● **Task prompt**
Pictures aside, repeat all the entries below exactly as they appear.
[Source material]
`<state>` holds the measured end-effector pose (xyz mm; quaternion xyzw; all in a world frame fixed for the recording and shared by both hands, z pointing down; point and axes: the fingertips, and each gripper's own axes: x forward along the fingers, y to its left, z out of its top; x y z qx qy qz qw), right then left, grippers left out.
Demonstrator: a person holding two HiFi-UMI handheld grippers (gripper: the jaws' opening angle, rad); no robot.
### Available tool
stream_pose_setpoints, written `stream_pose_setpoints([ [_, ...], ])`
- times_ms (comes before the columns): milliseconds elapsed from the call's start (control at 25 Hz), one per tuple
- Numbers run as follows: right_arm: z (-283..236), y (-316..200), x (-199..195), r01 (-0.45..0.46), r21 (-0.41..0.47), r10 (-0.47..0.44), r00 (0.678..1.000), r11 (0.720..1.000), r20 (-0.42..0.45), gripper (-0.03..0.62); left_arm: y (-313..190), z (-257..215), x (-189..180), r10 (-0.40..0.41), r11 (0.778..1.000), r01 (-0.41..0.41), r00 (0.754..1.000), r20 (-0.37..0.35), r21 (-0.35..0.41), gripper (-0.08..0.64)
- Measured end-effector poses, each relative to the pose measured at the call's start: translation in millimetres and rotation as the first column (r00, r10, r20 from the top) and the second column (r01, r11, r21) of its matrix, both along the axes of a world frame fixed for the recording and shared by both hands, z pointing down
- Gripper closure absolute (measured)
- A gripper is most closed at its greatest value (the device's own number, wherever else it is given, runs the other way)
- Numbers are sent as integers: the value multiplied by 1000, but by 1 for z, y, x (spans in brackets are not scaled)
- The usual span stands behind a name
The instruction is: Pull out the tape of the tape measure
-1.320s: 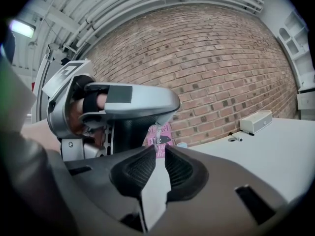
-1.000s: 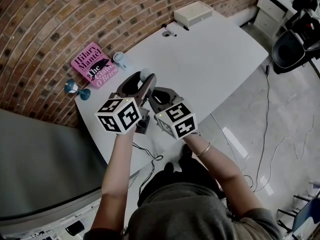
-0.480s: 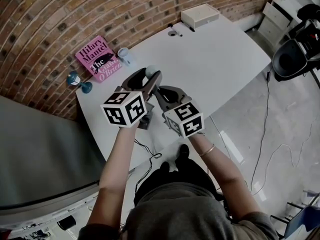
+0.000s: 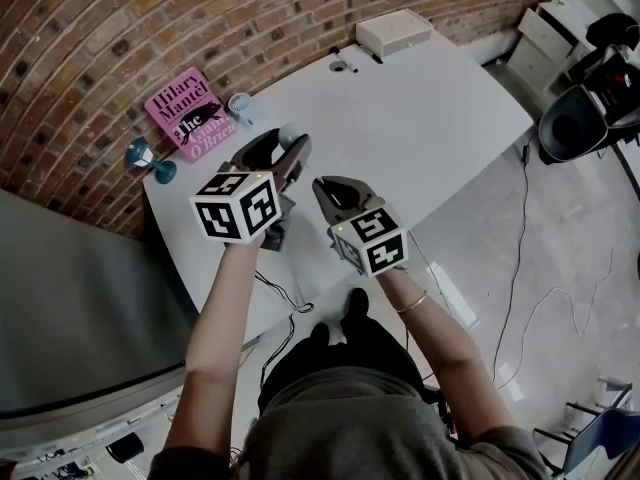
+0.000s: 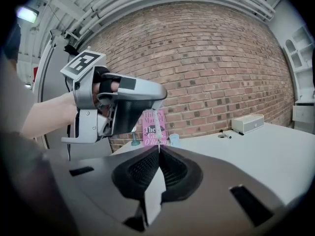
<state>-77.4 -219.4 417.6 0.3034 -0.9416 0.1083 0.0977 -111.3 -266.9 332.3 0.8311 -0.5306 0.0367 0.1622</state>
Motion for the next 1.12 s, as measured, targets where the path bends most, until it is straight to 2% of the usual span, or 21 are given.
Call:
stream_pose_setpoints([
  [600, 18, 13, 11, -8, -25, 6, 998, 1000, -57, 588, -4, 14, 3, 63, 997, -62, 998, 22, -50, 328],
  [920, 44, 23, 20, -32, -81, 23, 993, 996, -114, 588, -18, 5, -19, 34, 999, -33, 999, 25, -38, 328],
  [1120, 51, 32, 19, -17, -82, 6, 991, 996, -134, 588, -22, 6, -24, 49, 997, -47, 998, 29, -53, 328],
])
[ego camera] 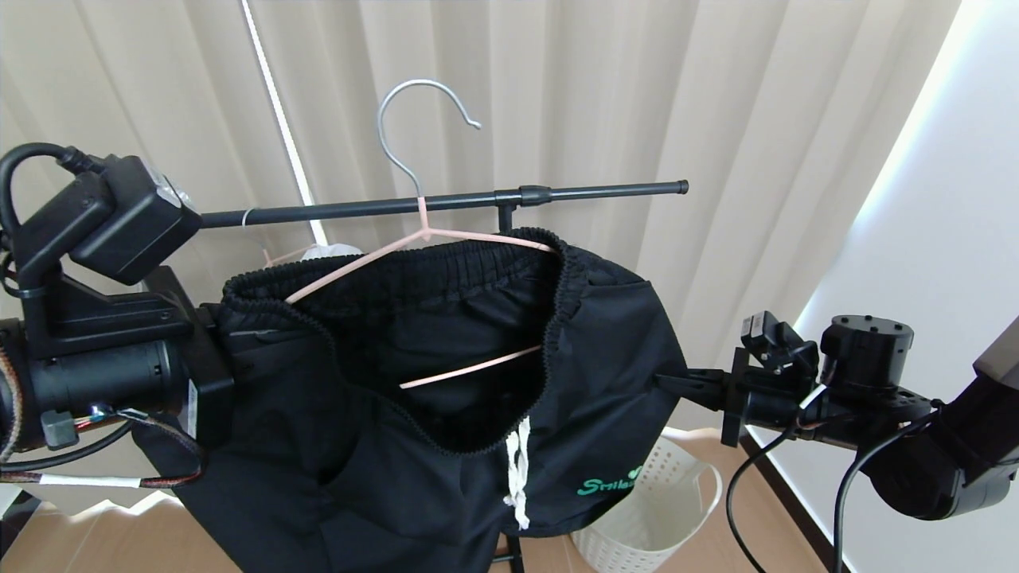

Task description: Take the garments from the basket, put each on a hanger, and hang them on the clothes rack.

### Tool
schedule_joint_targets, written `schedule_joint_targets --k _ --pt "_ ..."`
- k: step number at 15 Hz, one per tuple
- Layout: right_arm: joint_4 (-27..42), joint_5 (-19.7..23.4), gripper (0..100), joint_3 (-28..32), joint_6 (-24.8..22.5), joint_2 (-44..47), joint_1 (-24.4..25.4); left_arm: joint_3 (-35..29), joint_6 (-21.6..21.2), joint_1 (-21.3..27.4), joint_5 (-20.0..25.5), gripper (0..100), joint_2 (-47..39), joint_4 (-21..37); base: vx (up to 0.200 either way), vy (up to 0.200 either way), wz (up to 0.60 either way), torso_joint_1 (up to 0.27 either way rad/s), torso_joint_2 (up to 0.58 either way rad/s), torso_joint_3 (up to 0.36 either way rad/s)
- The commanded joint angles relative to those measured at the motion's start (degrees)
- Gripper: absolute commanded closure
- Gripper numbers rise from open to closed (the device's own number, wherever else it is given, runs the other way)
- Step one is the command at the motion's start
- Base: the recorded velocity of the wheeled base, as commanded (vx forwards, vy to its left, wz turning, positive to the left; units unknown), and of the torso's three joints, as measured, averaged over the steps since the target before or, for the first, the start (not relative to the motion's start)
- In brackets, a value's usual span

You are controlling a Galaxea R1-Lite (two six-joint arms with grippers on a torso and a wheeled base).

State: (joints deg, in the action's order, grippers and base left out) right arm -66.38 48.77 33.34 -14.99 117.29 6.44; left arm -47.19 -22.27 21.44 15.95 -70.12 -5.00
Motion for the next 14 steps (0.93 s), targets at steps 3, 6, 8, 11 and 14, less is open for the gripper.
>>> schedule_joint_targets --k 3,6,8,11,14 --pt "0.11 0.00 100 -0.21 -0.03 -0.13 -0.02 0.52 0.04 -0.61 0.05 100 0.95 -0.10 0.000 0.000 0.00 0.000 0.00 0.000" --pt "0.20 -1.84 100 -1.00 -0.03 -1.09 0.59 0.61 0.04 -0.61 -0.04 100 0.77 -0.01 0.000 0.000 0.00 0.000 0.00 0.000" --pt "-0.42 -2.02 100 -2.05 -0.21 -1.45 0.77 0.61 0.39 -0.61 -0.04 100 0.69 -0.01 0.000 0.000 0.00 0.000 0.00 0.000" --pt "-1.56 -2.10 0 -3.46 -0.39 -3.64 2.18 1.93 0.65 -0.53 -0.04 100 0.34 -0.10 0.000 0.000 0.00 0.000 0.00 0.000" --pt "-3.32 -2.10 0 -5.22 -0.47 -6.90 2.88 3.07 0.74 -0.70 -0.12 100 0.16 -0.10 0.000 0.000 0.00 0.000 0.00 0.000"
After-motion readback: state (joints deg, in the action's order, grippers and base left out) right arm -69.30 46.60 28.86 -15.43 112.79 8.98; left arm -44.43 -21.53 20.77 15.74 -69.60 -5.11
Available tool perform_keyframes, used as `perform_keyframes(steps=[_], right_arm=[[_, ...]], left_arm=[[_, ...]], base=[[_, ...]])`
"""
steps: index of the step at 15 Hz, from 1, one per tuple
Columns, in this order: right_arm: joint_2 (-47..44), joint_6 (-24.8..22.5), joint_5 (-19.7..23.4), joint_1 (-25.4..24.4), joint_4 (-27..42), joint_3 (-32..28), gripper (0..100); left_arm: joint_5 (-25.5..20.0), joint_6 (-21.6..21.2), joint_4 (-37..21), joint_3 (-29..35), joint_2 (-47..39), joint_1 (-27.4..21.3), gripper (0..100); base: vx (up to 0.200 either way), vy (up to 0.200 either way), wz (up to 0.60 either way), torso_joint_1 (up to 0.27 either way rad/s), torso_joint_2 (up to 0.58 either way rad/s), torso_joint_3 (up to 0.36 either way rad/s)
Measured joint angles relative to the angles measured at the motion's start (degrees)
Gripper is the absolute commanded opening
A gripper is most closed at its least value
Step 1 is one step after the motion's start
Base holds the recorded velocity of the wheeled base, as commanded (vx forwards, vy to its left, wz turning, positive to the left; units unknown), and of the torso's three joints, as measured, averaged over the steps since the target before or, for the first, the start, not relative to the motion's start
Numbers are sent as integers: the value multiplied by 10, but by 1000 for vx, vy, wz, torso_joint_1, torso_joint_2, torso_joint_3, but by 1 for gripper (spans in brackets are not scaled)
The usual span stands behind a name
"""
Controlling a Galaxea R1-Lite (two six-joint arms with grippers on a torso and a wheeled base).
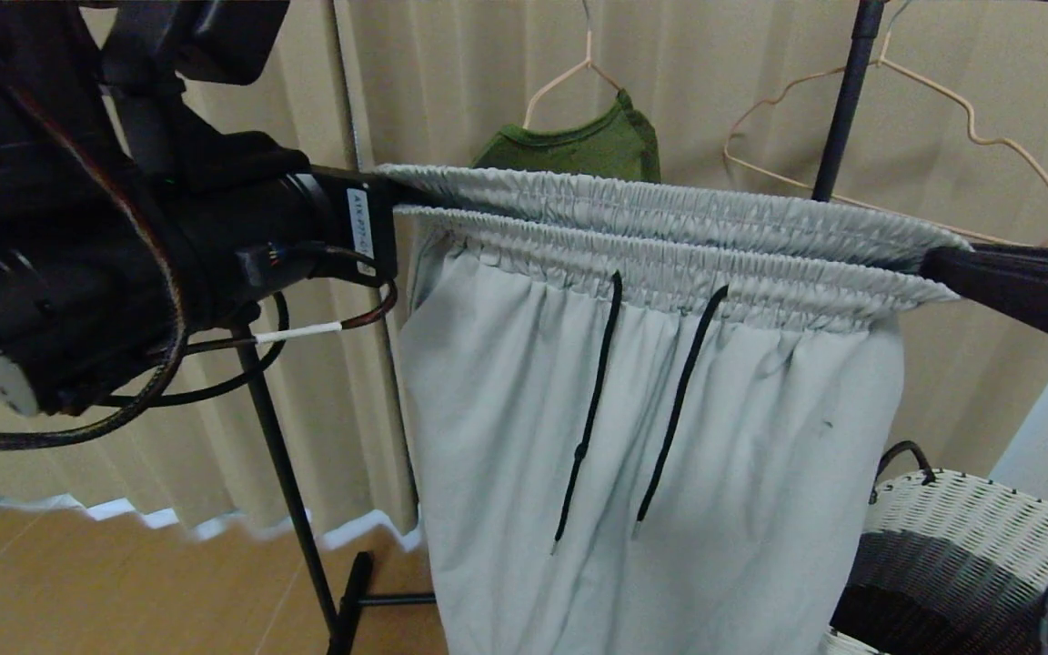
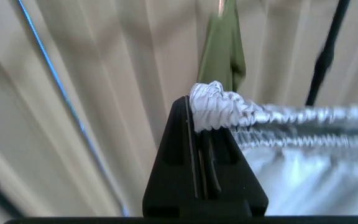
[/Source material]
● **Response area**
`<state>` holds the measured end-effector pose (xyz mm; quaternion xyzw; all in a world frame fixed for the recording and shared by both hands, z pointing down; point and axes: the fingertips, and each gripper's own axes: x forward along the fingers, y to its left, z out of its top; x y z qx qy qz qw), right then left, grippers left out.
Demonstrator: a person holding two HiFi-UMI handheld grippers (gripper: the jaws' opening angle, rad); no robot.
### Available tool
stream_pose_setpoints, written `stream_pose_setpoints([ [_, ...], ])`
- times_ms (comes before the columns): milliseconds elapsed from the call's start (control at 25 Hz), one per tuple
- Numbers run as follows: right_arm: z (-283..236), y (-316..200), x (-199..195), r01 (-0.45..0.46), r21 (-0.41..0.47), r10 (-0.47..0.44), r00 (0.678..1.000), r11 (0.720..1.000), r20 (-0.42..0.45), gripper (-0.03..0.62); left_arm: y (-313..190), z (-257..215), x (-189..180), r10 (-0.40..0.41), r11 (0.778..1.000), r01 (-0.41..0.41), r00 (0.754..1.000), r20 (-0.37..0.35), r21 (-0.35..0.41), gripper (-0.08..0.64)
- Measured end-effector poses, each relative to the pose measured at the call's start: translation in millimetres and rotation as the first column (r00, r10, r20 from the top) and the second column (r01, r11, r21) of its matrix, both along the axes of a world frame fixed for the recording and shared by both hands, z pointing down
- Gripper closure absolute (measured)
- A gripper is most closed at its greatest value (the device's own number, wherever else it is given, runs the other way)
- Numbers are sent as integers: the value multiplied by 1000, but by 1 for z, y, x (spans in brackets are not scaled)
- The usual span stands behind a name
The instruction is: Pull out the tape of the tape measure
-1.320s: 
-1.000s: 
-0.480s: 
+0.000s: 
+0.000s: 
<state>-77.4 -219.4 417.6 0.3034 -0.9416 0.1083 0.0977 -111.3 -266.9 332.3 0.8311 -0.5306 0.0367 0.1622</state>
Motion for the next 1.12 s, as measured, targets where the path bends most, until it is straight to 2% of the usual span, or 21 are given.
Call:
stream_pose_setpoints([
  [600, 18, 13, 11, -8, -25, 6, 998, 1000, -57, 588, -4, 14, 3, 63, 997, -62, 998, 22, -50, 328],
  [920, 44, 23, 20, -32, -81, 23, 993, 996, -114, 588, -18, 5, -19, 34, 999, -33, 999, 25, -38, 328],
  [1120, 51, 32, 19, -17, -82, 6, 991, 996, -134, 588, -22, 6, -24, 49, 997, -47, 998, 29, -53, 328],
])
[ego camera] 

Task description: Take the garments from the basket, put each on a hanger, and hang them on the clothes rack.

### Tool
schedule_joint_targets, written `schedule_joint_targets --k _ --pt "_ ..."`
- k: step number at 15 Hz, one per tuple
- Layout: right_arm: joint_4 (-27..42), joint_5 (-19.7..23.4), gripper (0..100), joint_3 (-28..32), joint_6 (-24.8..22.5), joint_2 (-44..47), joint_1 (-24.4..25.4); left_arm: joint_3 (-35..29), joint_6 (-21.6..21.2), joint_1 (-21.3..27.4), joint_5 (-20.0..25.5), gripper (0..100), joint_2 (-47..39), joint_4 (-21..37); base: vx (up to 0.200 either way), vy (up to 0.200 either way), wz (up to 0.60 either way), torso_joint_1 (up to 0.27 either way rad/s), torso_joint_2 (up to 0.58 either way rad/s), torso_joint_3 (up to 0.36 either way rad/s)
- The commanded joint angles relative to those measured at the motion's start (degrees)
- Gripper: absolute commanded closure
- Gripper numbers rise from open to closed (the device's own number, wherever else it is given, runs the other way)
- Step one is the command at the motion's start
- Base: the recorded velocity of the wheeled base, as commanded (vx forwards, vy to its left, wz turning, positive to the left; units unknown), and of the torso's three joints, as measured, averaged over the steps since the target before or, for the first, the start (not relative to the motion's start)
- In brackets, a value's usual span

You are controlling a Galaxea R1-Lite (two six-joint arms with grippers on a torso and a wheeled base).

State: (joints deg, in the action's order, grippers and base left out) right arm -66.38 48.77 33.34 -14.99 117.29 6.44; left arm -47.19 -22.27 21.44 15.95 -70.12 -5.00
Motion for the next 14 steps (0.93 s), targets at steps 3, 6, 8, 11 and 14, less is open for the gripper.
>>> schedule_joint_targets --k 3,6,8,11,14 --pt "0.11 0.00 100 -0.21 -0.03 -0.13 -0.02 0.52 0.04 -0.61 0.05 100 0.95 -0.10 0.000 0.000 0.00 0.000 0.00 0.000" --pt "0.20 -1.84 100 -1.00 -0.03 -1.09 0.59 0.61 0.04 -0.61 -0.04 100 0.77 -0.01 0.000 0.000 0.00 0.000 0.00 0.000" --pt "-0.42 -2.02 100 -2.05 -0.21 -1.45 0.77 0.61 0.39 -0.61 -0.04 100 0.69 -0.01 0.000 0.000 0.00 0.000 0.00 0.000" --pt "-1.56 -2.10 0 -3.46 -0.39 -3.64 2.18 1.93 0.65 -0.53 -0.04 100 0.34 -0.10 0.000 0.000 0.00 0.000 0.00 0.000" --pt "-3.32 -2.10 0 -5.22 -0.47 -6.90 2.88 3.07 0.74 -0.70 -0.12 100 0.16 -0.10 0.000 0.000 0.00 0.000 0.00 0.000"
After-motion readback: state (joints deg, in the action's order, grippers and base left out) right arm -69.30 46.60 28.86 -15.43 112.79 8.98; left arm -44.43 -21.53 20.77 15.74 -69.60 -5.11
Available tool perform_keyframes, used as `perform_keyframes(steps=[_], right_arm=[[_, ...]], left_arm=[[_, ...]], base=[[_, ...]])`
"""
steps: index of the step at 15 Hz, from 1, one per tuple
Columns, in this order: right_arm: joint_2 (-47..44), joint_6 (-24.8..22.5), joint_5 (-19.7..23.4), joint_1 (-25.4..24.4), joint_4 (-27..42), joint_3 (-32..28), gripper (0..100); left_arm: joint_5 (-25.5..20.0), joint_6 (-21.6..21.2), joint_4 (-37..21), joint_3 (-29..35), joint_2 (-47..39), joint_1 (-27.4..21.3), gripper (0..100); base: vx (up to 0.200 either way), vy (up to 0.200 either way), wz (up to 0.60 either way), torso_joint_1 (up to 0.27 either way rad/s), torso_joint_2 (up to 0.58 either way rad/s), torso_joint_3 (up to 0.36 either way rad/s)
Measured joint angles relative to the angles measured at the motion's start (degrees)
Gripper is the absolute commanded opening
A gripper is most closed at its least value
Step 1 is one step after the motion's start
Base holds the recorded velocity of the wheeled base, as commanded (vx forwards, vy to its left, wz turning, positive to the left; units unknown), and of the torso's three joints, as measured, averaged over the steps since the target before or, for the first, the start, not relative to the motion's start
Numbers are sent as integers: the value multiplied by 10, but by 1000 for vx, vy, wz, torso_joint_1, torso_joint_2, torso_joint_3, but by 1 for gripper (spans in brackets are not scaled)
The usual span stands behind a name
"""
Controlling a Galaxea R1-Lite (two six-joint arms with grippers on a torso and a wheeled base).

No more work remains in this exercise.